Am Ende ist der König erschüttert. Ein Heulen entringt sich seiner Brust, ganz wie es die letzten Zeilen von Peter Maxwell Davies' Bühnenstück Eight Songs for a Mad King vorsehen: „He will die howling, howling, howling“ – und der Librettist Randolph Stow fügt drei Punkte an, Punkte, die Regisseur Stefano Simone Pintor am Ende seiner Inszenierung für das Opernunternehmen OPERA2DAY sehr genau nimmt. Bei ihm will das Heulen kein Ende nehmen – und damit hat er eine erschütternde Deutung des letzten dieser acht Songs vorgenommen, denn in dieser Strophe redet der König – es handelt sich um Georg III. von England, der 1810 wegen geistiger Zerrüttung des Amtes enthoben wurde – nicht wie in den sieben vorangegangenen eher wirr vor sich hin, hier wird er plötzlich erstaunlich klar. Er gibt ein Porträt von seiner Erkrankung ab, als er ununterbrochen vor sich hin redete, und er scheint zu ahnen, dass sich seine Isolierung noch lange hinziehen wird.
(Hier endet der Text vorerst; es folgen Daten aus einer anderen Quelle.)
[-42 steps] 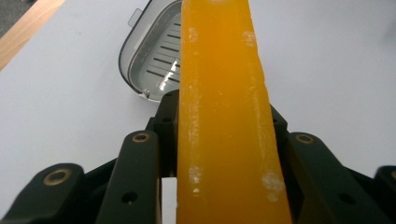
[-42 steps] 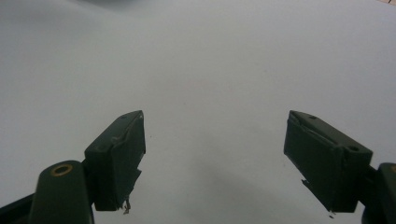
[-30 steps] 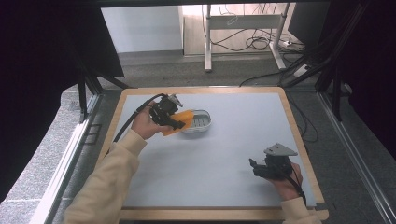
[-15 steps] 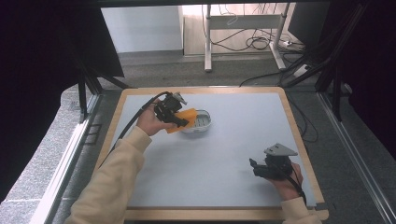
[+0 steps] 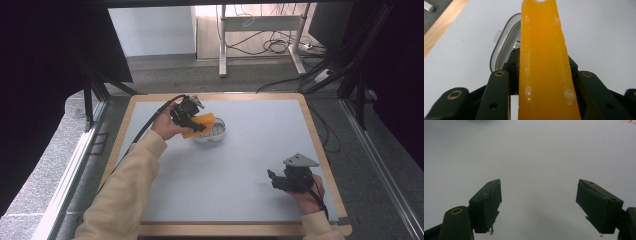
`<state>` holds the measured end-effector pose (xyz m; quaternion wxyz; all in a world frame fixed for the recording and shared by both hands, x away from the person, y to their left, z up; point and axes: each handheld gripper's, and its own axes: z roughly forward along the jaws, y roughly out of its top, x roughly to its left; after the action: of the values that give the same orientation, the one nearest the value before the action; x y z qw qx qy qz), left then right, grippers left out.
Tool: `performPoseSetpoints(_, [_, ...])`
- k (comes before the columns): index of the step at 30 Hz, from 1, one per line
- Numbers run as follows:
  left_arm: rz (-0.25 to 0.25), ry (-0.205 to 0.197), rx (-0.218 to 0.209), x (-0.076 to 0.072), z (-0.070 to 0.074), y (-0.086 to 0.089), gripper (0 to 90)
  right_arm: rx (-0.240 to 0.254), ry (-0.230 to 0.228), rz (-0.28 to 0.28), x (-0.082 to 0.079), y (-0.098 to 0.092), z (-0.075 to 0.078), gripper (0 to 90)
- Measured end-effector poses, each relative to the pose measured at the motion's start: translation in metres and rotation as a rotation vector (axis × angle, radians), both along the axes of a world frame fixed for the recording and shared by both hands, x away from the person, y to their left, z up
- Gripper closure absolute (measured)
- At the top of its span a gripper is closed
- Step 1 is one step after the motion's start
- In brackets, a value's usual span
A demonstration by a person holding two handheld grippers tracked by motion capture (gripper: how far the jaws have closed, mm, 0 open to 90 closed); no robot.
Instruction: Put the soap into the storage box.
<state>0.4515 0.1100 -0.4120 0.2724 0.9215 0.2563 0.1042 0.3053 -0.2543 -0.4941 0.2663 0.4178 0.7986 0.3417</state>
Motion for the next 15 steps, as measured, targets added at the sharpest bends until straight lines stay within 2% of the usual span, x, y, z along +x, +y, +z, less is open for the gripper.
performPoseSetpoints(15, [-0.033,0.009,0.013,0.013,0.001,-0.012,62.0,-0.001,0.003,-0.001,0.0,0.0,0.0,20.8])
Regisseur Pintor zeigt den König in seiner Inszenierung in einem Käfig umgeben von seinen geliebten Vögeln, denen er Lieder beibringen will, und dieses Gefängnis will kein Ende nehmen. Immer wieder wird eingeblendet, den wievielten Tag er dort schon verbringt – den 36., den 69., den 189.; die Zahlen werden immer höher, immer deprimierender. Vor einem halben Jahr hat Andreas Weirich das Stück an der Bayerischen Staatsoper inszeniert, es ist derzeit als Stream verfügbar, und sich dabei ganz auf die acht Lieder beschränkt. Ganz anders Pintor. Er wählte nicht den Titel des Komponisten, sondern nennt sein Stück The Mad King, und das trifft genau, was seine Inszenierung ausmacht. Er porträtiert einen Eingeschlossenen – geistig eingeschlossen durch seine Verwirrung und ganz konkret durch seine „Inhaftierung“. Dieser König ist selbst Bewohner des riesigen Vogelkäfigs, der seine geliebten Tiere beherbergt. Bei der Uraufführung der Eight Songs waren die Musiker in Vogelkäfigen auf der Bühne, Pintor geht einen Schritt weiter, hier stecken sie in Vogelkostümen und spielen die Kameraden des Königs, noch durch einen weiteren ergänzt, eine pantomimische Figur, die gewissermaßen ein Zwitterwesen zwischen Mensch und Vogel darstellt und in Interaktion mit dem König tritt.
Das Stück beginnt daher auch lange, bevor die ersten Klänge von Peter Maxwell Davies' erstem Song intoniert werden. Der König, verkörpert durch den Bariton Charles Johnston, macht das, was den Librettisten seinerzeit zu diesem Werk inspiriert hat: Er stellte sich vor, wie der wirre König ausgerechnet Vögeln, den Spezialisten in Sachen Gesang, Lieder beibringen will. Johnstons König ist umgeben von zahlreichen Drehorgeln, die vom renommierten Spieluhrenmuseum Speelklok in Utrecht zur Verfügung gestellt wurden. Auf ihnen intoniert er Melodien, bläst gelegentlich auch auf drei Flaschen – und siehe da, die „Vögel“ reagieren, auch sie blasen, nur können sie es ungleich besser – das ist einer der kleinen Regieeinfälle, die den Zuschauer sogleich in die psychologische Situation dieser Inszenierung einführen. Wie sich Charles Johnston zwischen diesen „Vögeln“ im Käfig bewegt, ist eine mimische Glanzleistung. Man ahnt stets die geistige Verwirrung und ist zugleich angerührt von der Begeisterung, die diese Figur für die Vögel empfindet. Diese Nähe von Mensch und Tier ist prägend für die ganze Inszenierung. So stottert Johnston seine Gesangstöne gelegentlich hervor, als fange er an zu zwitschern wie Vögel, die Vögel wiederum, als sie sich einmal über ihren menschlichen Kompagnon entrüsten, beginnen zu „twittern“, sodass sich ihre Kommentare über diesen seltsamen Mann optisch im Raum bewegen.